But the rifts of sunshine disappear, the clouds draw together and close
in. The savage walks abroad once more, and I go to bed tired of life.

I have scarcely fallen asleep, when I am reluctantly, by short and
difficult stages, awakened. A rumbling, grating, strident noise first
confuses, then startles me. Is it robbers? Is it an earthquake? Is it
the coming of fate? I lie rigid, bathed in a cold perspiration. I hear
the tread of banditti on the moaning stairs. I see the flutter of
ghostly robes by the uncurtained windows. A chill, uncanny air rushes
in and grips at my damp hair. I am nerved by the extremity of my
terror. I will die of anything but fright. I jerk off the bedclothes,
convulse into an upright posture, and glare into the darkness. Nothing.

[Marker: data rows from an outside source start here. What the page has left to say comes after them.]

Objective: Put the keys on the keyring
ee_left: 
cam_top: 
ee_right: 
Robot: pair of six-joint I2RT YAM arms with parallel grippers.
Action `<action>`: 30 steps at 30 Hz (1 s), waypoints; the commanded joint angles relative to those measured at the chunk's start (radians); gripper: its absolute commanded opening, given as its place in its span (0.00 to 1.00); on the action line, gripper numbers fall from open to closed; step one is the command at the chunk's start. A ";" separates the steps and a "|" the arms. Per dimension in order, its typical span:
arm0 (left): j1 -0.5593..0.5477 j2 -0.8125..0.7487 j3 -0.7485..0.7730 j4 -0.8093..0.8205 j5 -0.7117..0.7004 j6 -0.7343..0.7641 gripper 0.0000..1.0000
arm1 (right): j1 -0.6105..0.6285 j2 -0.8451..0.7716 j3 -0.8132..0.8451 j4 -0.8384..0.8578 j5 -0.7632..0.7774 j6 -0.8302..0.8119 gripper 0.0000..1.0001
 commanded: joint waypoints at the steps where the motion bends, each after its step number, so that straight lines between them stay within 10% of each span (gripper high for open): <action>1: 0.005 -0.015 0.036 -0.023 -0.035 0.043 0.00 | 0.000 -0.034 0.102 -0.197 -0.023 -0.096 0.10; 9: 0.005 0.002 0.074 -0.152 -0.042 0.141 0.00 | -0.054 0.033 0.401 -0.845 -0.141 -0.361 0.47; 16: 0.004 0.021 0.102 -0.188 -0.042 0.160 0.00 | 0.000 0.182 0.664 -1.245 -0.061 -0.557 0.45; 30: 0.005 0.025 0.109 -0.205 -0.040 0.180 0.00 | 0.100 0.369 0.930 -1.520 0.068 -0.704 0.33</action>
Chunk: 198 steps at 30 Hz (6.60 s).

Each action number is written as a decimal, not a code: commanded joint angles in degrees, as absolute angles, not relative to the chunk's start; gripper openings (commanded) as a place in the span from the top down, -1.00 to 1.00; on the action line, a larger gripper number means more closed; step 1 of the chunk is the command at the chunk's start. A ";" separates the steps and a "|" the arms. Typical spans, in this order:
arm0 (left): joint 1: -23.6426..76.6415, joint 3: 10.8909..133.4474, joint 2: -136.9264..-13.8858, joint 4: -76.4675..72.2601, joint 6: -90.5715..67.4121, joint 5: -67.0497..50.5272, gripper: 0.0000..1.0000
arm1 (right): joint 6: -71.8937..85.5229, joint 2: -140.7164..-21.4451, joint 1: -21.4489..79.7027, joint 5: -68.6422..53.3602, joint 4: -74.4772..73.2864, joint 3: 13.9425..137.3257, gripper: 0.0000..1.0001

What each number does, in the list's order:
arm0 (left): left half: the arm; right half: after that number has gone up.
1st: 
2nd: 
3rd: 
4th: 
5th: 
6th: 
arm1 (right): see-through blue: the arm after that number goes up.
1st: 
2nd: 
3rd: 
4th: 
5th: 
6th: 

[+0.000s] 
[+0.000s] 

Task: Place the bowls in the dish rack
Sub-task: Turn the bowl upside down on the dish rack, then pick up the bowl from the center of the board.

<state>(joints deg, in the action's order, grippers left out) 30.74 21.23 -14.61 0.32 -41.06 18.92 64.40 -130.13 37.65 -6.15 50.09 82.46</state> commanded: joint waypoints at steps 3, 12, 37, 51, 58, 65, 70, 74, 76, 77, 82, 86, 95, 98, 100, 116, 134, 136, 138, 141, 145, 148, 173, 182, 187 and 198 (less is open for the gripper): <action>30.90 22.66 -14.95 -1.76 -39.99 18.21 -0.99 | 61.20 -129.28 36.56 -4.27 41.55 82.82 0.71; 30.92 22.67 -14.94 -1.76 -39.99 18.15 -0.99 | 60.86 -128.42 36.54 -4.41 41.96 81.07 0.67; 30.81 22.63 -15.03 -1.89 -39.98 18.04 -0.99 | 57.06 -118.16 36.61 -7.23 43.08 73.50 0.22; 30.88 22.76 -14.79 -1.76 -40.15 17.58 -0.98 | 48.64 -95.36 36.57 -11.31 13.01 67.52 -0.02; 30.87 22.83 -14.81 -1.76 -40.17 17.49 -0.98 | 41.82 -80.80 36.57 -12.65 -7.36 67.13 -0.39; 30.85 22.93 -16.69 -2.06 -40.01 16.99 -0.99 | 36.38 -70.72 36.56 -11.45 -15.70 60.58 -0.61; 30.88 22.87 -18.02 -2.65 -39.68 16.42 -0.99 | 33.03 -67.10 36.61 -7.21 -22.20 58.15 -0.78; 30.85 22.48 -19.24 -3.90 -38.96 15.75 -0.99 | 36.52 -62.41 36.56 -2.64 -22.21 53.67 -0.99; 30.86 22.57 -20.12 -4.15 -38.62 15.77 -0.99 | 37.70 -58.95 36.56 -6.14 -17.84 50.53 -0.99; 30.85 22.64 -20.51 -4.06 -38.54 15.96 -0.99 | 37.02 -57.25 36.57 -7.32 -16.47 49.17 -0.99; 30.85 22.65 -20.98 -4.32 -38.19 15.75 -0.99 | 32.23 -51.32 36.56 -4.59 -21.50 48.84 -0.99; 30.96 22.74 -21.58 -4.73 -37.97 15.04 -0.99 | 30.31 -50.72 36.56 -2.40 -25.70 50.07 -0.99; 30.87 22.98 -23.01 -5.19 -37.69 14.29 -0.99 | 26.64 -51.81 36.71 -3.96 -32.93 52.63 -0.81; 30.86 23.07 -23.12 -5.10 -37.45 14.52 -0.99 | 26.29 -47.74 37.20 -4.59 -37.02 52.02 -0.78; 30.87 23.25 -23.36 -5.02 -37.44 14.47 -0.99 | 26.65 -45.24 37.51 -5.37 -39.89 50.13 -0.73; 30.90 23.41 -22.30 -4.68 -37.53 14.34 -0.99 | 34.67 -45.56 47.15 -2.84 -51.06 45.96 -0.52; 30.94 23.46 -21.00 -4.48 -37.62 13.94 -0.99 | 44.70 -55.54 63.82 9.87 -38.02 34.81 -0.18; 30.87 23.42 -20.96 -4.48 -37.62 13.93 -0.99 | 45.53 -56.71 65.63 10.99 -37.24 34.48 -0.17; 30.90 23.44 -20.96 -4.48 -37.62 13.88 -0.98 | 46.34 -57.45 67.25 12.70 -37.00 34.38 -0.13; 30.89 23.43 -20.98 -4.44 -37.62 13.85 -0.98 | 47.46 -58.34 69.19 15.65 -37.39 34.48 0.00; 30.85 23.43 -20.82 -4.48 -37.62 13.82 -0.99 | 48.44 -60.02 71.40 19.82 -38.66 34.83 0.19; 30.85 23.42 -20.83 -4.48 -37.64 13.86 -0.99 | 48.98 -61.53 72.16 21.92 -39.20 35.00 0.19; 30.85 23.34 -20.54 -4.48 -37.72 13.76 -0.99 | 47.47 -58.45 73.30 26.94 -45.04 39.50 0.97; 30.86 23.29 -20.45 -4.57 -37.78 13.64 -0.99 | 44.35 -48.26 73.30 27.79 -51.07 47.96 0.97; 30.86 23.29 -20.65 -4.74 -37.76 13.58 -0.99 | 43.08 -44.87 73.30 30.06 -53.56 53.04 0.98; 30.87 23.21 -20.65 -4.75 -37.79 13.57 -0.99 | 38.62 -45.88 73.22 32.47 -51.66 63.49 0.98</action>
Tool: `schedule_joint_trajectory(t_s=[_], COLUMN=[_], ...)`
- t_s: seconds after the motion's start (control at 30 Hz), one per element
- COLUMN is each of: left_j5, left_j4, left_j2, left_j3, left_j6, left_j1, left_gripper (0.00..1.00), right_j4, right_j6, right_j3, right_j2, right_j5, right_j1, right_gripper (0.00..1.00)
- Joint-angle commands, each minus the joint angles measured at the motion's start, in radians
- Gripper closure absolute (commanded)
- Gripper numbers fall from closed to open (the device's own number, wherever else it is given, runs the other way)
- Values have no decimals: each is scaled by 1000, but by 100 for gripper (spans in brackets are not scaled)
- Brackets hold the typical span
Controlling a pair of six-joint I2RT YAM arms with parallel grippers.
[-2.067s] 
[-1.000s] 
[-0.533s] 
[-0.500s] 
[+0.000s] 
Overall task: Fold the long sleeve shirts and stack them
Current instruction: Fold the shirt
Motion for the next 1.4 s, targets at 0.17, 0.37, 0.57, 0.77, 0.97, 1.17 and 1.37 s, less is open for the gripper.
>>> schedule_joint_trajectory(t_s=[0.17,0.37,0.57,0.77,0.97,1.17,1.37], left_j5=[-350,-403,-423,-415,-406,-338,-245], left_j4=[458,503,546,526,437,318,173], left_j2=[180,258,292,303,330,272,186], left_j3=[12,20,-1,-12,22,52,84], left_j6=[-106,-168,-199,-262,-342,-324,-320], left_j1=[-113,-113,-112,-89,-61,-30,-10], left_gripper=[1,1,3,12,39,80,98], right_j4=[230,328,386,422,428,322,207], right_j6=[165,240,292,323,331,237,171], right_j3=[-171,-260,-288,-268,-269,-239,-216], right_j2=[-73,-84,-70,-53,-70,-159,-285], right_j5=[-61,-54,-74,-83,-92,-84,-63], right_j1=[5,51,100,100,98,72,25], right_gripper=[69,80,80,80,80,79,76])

I rise softly, creep cautiously and swiftly over the floor, that always
creaked, but now thunders at every footfall. A light gleams through
the open door of the opposite room whence the sound issues. A familiar
voice utters an exclamation which I recognize. It is Petronius, the
unprincipled scoundrel, who is uncording a bed, dragging remorselessly
through innumerable holes the long rope whose doleful wail came near
giving me an epilepsy. My savage lets loose the dogs of war. Petronius
would fain defend himself by declaring that it is morning. I
indignantly deny it. He produces his watch. A fig for his watch! I
stake my consciousness against twenty watches, and go to bed again; but
Sleep, angry goddess, once repulsed, returns no more. The dawn comes up
the sky and confirms the scorned watch. The golden daggers of the
morning prick in under my eyelids, and Petronius introduces himself
upon the scene once more to announce, that, if I don't wish to be
corded up myself, I must abdicate that bed. The threat does not terrify
me. Indeed, nothing at the moment seems more inviting than to be corded
up and let alone; but duty still binds me to life, and, assuring
Petronius that the just law will do that service for him, if he does
not mend his ways, I slowly emerge again into the world,--the dreary,
chaotic world,--the world that is never at rest.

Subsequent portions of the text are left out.